- What is required:
Exactly the lines from the start of the data through the line containing "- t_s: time" should be output, with both ends kept and nothing added.

- Dataset extract:
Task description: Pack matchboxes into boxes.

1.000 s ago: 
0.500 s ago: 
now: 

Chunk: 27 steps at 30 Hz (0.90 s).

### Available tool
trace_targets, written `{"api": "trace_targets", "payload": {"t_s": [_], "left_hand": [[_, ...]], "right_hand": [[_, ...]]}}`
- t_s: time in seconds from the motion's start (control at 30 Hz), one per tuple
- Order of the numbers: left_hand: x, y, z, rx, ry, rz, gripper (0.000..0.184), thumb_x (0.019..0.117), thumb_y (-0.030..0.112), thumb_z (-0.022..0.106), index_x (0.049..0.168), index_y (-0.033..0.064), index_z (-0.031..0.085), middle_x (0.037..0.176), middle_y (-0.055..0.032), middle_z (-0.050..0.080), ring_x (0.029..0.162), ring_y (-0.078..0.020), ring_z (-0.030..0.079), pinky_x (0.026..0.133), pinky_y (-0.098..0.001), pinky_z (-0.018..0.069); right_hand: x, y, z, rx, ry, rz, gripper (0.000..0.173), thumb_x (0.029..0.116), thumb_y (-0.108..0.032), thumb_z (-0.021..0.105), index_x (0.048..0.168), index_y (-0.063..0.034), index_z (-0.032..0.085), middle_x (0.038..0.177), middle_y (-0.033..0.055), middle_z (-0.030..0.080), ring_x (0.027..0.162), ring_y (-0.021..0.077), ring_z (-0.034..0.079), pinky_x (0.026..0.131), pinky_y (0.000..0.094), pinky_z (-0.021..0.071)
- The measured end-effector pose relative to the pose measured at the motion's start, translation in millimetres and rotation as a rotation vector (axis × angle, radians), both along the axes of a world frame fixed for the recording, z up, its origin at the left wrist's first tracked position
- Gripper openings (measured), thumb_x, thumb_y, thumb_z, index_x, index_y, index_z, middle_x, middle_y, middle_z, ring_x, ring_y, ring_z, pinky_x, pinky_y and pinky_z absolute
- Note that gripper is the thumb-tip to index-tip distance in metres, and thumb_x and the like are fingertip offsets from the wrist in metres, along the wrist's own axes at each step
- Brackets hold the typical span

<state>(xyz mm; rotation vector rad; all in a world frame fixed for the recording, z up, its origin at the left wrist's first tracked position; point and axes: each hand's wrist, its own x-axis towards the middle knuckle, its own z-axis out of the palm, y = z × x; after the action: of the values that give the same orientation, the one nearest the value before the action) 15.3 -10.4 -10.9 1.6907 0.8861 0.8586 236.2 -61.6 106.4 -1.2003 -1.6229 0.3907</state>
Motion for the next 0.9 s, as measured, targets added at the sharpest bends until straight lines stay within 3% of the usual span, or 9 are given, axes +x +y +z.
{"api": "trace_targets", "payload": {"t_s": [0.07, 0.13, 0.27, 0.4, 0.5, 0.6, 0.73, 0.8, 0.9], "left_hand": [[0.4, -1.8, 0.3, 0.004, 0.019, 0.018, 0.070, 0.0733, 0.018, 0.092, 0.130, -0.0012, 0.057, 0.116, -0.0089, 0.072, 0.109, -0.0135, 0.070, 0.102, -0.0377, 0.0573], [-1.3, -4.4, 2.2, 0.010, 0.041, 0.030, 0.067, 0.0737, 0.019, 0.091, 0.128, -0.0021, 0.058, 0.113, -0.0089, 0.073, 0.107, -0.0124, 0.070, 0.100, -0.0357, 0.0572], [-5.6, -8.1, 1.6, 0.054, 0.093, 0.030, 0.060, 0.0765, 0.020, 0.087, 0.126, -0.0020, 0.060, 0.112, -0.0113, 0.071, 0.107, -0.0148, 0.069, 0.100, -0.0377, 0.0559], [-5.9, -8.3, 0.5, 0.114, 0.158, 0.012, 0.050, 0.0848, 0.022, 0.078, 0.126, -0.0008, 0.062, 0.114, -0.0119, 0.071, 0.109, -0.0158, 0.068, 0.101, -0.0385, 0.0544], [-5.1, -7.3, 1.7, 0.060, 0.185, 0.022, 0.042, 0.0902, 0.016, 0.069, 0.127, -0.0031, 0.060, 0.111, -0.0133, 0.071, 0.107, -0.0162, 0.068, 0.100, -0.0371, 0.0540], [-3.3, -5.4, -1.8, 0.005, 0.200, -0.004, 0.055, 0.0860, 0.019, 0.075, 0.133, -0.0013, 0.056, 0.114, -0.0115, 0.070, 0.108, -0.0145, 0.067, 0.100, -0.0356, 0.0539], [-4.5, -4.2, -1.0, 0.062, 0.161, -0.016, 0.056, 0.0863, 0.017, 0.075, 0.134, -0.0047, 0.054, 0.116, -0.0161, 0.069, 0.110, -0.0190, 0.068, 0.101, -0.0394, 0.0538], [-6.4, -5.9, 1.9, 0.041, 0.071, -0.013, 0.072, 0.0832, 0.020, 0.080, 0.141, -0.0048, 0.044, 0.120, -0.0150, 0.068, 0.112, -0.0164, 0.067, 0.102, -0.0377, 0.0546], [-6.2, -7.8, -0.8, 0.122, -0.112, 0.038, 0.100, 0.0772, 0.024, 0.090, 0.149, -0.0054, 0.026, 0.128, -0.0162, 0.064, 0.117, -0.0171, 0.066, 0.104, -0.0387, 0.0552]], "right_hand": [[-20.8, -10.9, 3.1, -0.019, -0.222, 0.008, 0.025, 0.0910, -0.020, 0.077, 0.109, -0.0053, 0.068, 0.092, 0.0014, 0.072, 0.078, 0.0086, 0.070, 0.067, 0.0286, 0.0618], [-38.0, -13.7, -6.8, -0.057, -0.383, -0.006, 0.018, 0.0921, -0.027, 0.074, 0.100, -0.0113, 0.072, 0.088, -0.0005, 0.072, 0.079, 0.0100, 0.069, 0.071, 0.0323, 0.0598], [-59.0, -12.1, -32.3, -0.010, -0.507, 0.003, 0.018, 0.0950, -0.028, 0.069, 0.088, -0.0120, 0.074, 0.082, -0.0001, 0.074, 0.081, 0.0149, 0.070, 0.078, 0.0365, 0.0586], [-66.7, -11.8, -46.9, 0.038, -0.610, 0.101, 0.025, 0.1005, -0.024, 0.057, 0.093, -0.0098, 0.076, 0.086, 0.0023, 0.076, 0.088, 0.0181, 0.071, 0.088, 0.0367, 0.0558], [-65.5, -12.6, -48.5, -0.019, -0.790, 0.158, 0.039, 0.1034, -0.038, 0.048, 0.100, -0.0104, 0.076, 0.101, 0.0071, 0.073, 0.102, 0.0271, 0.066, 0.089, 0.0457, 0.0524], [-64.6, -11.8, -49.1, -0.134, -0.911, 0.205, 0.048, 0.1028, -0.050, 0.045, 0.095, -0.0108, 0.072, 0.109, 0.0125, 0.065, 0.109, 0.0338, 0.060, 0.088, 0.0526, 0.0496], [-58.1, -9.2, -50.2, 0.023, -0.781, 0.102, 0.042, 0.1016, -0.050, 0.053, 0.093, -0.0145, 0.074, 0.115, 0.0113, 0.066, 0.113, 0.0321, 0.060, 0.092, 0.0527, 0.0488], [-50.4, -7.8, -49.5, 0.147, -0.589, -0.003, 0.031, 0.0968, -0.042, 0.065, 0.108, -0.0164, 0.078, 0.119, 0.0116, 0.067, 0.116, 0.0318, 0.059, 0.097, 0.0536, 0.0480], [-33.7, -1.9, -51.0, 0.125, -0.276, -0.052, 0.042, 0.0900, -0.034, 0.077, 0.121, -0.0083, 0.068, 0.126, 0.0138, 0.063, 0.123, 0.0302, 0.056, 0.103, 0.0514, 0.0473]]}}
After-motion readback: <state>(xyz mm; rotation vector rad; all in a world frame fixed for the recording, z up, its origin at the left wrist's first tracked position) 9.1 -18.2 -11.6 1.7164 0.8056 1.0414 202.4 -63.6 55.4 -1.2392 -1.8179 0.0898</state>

- Task answer:
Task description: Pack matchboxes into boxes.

1.000 s ago: 
0.500 s ago: 
now: 

Chunk: 27 steps at 30 Hz (0.90 s).

### Available tool
trace_targets, written `{"api": "trace_targets", "payload": {"t_s": [_], "left_hand": [[_, ...]], "right_hand": [[_, ...]]}}`
- t_s: time in seconds from the motion's start (control at 30 Hz), one per tuple

Work on this exercise is finished.